Records excerpted from a collection:
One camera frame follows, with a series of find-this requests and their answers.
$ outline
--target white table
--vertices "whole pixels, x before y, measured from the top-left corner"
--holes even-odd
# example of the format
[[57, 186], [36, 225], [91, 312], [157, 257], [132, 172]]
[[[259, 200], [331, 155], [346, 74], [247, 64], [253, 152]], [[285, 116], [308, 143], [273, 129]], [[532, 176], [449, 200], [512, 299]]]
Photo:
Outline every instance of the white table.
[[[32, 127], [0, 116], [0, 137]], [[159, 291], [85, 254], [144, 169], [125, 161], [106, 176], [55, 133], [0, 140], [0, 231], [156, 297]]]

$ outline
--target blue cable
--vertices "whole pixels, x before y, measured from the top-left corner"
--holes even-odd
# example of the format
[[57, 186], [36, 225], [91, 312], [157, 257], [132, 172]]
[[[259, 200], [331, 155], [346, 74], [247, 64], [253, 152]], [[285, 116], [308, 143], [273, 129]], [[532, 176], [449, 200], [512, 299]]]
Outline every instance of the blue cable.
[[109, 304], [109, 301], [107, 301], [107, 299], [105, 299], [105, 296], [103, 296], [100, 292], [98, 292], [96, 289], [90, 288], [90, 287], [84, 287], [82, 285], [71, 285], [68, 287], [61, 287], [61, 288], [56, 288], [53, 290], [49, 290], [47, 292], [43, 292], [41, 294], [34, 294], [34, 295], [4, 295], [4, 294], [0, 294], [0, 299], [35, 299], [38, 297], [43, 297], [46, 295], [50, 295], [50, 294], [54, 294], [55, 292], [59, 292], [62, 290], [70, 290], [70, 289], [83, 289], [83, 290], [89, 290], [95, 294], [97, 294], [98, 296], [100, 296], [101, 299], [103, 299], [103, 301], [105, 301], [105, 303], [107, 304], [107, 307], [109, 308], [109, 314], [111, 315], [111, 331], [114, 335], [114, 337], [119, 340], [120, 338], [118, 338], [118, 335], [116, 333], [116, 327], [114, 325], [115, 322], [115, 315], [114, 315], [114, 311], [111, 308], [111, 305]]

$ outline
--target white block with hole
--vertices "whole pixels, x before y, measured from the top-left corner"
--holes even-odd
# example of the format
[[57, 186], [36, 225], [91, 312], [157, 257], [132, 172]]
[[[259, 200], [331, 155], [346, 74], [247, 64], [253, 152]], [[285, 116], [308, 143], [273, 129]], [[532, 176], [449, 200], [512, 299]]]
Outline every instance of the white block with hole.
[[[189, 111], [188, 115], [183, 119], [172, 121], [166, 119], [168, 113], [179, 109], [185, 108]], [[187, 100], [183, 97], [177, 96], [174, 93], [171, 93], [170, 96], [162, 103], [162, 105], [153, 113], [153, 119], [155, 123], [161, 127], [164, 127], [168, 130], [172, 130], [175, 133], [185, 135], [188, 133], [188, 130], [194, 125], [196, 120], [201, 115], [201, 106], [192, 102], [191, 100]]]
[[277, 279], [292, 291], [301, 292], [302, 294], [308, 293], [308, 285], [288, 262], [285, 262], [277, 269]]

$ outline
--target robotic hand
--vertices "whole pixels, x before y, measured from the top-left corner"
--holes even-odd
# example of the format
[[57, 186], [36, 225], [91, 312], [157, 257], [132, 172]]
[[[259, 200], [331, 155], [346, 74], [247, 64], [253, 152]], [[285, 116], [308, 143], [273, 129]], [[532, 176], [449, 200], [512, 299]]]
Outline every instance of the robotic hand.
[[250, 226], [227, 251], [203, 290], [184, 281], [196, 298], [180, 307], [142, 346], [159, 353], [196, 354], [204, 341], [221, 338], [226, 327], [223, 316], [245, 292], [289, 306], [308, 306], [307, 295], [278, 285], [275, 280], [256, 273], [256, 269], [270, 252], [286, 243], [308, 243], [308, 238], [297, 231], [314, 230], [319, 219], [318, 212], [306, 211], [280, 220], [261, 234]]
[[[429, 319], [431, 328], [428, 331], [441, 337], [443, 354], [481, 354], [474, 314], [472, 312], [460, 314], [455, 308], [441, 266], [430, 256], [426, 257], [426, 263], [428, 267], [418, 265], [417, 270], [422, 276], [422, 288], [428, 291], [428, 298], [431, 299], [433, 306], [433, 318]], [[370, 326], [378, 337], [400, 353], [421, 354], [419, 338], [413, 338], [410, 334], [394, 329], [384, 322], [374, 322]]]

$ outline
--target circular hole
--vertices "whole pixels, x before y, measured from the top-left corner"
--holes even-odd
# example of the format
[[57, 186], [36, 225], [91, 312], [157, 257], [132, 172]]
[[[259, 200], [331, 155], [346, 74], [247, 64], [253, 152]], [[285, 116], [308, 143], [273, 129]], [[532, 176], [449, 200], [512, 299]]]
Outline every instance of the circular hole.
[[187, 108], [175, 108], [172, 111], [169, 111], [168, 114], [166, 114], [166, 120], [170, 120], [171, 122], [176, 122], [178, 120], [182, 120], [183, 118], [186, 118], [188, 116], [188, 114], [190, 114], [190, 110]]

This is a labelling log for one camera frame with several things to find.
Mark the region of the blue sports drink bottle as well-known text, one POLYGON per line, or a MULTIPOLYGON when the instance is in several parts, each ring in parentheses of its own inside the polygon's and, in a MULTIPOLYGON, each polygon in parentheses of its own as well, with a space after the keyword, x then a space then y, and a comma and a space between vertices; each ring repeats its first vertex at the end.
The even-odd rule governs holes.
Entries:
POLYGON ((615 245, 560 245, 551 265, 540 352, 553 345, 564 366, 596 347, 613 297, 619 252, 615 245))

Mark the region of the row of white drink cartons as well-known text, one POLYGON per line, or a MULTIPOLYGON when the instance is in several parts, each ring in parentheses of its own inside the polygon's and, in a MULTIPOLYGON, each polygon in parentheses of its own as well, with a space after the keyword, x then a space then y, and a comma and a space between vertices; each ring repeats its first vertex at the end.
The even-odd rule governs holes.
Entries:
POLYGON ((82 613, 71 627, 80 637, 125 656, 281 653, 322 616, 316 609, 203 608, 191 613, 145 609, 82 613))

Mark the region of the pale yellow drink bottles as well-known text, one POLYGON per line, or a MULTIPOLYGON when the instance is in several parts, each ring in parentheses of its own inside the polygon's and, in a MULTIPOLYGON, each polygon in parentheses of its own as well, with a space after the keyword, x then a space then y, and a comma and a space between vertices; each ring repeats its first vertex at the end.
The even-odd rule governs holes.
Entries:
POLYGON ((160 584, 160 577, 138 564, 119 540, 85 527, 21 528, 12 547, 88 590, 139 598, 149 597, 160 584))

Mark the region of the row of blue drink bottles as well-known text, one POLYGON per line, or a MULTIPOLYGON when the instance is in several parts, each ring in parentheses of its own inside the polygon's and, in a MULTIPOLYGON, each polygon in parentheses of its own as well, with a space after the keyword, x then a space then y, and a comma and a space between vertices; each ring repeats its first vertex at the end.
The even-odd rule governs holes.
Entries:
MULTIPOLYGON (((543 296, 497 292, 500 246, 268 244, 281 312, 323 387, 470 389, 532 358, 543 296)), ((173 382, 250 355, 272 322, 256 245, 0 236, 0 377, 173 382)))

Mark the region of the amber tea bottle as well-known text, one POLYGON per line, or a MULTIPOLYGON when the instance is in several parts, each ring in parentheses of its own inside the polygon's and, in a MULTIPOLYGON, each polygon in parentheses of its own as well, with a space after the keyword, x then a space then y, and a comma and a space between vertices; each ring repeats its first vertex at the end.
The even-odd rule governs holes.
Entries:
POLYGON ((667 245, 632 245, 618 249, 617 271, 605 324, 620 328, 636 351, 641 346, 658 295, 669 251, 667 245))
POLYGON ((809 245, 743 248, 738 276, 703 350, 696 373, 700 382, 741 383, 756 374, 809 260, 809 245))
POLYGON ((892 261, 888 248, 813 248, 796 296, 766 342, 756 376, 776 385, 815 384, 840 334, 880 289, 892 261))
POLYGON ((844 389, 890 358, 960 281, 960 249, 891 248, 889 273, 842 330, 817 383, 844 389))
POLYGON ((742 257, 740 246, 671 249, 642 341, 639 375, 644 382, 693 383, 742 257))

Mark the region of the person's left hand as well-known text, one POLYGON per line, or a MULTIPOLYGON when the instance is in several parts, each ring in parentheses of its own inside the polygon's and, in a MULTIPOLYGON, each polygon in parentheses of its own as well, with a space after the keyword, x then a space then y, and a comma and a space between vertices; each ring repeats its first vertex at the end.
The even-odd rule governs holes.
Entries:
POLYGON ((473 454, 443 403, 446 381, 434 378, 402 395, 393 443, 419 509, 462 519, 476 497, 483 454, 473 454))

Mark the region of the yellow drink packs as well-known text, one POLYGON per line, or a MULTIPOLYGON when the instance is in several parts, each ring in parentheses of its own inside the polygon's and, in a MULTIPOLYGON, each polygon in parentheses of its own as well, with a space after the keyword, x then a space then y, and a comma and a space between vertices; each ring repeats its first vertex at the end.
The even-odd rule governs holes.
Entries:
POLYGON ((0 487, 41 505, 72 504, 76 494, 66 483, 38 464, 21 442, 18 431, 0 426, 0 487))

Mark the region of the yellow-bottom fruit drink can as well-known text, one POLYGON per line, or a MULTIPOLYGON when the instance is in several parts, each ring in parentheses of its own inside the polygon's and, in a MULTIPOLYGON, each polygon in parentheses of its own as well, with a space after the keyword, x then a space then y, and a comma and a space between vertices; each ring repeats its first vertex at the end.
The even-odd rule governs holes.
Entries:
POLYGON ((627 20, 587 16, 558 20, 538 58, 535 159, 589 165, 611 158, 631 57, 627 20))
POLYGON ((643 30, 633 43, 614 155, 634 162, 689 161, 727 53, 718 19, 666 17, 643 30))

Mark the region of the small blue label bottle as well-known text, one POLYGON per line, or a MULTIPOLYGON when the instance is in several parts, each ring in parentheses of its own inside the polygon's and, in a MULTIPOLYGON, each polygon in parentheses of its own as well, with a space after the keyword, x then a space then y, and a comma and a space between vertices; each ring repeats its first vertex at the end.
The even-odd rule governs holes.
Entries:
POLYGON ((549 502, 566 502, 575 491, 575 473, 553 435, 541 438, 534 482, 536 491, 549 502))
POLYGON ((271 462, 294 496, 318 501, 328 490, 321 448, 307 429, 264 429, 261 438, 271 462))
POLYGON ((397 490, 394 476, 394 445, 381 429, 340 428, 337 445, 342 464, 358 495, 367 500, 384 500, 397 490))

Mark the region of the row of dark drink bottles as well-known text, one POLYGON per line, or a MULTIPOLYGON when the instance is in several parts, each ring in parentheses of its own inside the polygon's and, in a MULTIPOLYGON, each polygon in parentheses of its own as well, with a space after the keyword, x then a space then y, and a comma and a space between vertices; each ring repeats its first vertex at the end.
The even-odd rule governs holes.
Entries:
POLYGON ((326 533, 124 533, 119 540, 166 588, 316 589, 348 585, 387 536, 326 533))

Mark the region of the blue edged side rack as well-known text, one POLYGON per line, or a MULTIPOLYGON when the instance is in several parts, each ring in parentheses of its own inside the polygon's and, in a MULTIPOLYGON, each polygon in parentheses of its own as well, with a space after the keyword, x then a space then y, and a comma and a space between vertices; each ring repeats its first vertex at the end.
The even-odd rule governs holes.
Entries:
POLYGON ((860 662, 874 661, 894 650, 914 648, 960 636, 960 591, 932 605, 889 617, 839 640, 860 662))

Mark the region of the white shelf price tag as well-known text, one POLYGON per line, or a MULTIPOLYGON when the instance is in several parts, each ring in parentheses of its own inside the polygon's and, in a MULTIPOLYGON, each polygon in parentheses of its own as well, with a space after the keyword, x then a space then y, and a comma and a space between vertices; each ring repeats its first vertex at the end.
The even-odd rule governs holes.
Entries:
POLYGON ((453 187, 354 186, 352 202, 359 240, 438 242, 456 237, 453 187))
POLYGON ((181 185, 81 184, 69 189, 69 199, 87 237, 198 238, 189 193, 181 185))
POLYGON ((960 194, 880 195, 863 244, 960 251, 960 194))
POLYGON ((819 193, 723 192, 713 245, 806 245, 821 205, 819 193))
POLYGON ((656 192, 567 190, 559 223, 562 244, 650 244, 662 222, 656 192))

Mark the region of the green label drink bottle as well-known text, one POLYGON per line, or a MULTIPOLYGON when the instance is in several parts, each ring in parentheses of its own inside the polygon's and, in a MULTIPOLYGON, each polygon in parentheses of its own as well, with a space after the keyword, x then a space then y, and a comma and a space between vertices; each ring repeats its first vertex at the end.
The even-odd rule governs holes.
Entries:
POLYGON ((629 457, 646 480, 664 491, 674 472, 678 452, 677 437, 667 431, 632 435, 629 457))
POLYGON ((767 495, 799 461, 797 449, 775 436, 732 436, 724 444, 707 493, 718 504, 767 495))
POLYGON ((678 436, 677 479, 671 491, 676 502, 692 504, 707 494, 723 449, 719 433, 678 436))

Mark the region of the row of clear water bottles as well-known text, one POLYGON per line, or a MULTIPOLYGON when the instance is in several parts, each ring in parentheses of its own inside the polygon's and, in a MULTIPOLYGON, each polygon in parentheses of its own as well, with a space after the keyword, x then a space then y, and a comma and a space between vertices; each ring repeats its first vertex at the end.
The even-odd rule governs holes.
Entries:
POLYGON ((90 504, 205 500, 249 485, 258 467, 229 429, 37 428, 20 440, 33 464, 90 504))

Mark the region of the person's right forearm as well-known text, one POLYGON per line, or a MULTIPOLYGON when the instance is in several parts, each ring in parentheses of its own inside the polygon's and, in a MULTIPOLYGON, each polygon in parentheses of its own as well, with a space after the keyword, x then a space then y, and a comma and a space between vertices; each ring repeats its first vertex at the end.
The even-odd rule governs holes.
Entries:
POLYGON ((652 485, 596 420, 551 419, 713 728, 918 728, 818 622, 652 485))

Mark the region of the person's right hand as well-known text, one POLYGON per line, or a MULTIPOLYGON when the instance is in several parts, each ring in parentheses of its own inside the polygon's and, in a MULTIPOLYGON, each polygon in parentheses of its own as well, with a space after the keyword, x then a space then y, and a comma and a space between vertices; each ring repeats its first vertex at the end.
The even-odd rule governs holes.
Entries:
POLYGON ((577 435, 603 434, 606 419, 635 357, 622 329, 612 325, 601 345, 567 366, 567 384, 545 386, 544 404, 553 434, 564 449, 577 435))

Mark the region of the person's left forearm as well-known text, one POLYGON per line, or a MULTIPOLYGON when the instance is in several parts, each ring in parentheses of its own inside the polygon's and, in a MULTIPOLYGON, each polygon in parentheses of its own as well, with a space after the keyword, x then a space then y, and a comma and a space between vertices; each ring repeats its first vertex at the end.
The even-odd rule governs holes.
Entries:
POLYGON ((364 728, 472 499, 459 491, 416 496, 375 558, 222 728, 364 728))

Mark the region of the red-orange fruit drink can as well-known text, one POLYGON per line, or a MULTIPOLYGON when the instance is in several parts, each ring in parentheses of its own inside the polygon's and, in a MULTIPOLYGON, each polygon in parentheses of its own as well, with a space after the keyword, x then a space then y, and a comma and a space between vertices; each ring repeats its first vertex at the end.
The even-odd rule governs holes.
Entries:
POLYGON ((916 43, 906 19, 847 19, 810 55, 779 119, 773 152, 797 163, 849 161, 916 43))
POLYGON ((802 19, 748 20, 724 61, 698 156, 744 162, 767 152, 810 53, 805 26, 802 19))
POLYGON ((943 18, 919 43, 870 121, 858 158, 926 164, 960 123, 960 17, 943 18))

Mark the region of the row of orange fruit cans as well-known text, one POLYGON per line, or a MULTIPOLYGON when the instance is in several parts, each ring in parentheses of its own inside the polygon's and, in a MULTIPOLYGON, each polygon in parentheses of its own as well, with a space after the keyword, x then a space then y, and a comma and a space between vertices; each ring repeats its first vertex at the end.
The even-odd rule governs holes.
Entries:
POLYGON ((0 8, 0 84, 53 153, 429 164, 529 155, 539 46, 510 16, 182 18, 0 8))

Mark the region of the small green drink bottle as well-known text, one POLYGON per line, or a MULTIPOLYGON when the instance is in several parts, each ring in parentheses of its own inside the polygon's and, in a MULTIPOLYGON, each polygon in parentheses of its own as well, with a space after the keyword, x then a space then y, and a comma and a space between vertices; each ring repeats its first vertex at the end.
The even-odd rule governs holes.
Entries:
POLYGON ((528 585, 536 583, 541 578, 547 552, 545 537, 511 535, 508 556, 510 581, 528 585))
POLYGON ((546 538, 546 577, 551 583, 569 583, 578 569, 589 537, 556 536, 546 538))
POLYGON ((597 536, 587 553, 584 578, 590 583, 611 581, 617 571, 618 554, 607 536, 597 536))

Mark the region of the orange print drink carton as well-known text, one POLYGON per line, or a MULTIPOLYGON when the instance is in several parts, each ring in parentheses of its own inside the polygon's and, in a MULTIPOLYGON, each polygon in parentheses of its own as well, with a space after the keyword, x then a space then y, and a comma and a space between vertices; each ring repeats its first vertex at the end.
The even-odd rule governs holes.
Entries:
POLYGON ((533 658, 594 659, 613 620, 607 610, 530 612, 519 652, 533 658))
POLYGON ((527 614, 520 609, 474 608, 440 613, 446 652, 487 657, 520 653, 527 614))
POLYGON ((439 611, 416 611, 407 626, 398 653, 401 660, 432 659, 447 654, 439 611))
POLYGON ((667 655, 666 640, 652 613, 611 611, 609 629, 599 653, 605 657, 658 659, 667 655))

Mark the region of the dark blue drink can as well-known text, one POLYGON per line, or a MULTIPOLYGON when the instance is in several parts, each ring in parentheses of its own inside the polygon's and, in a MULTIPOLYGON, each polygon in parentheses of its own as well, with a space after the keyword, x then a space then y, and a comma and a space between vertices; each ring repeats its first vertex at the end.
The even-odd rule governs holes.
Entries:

*TASK PROMPT*
Select and copy every line from the records that includes the word "frame".

*YOUR SOLUTION*
One camera frame follows, with a series of find-this requests and their answers.
This is a labelling log for one camera frame with several things to find.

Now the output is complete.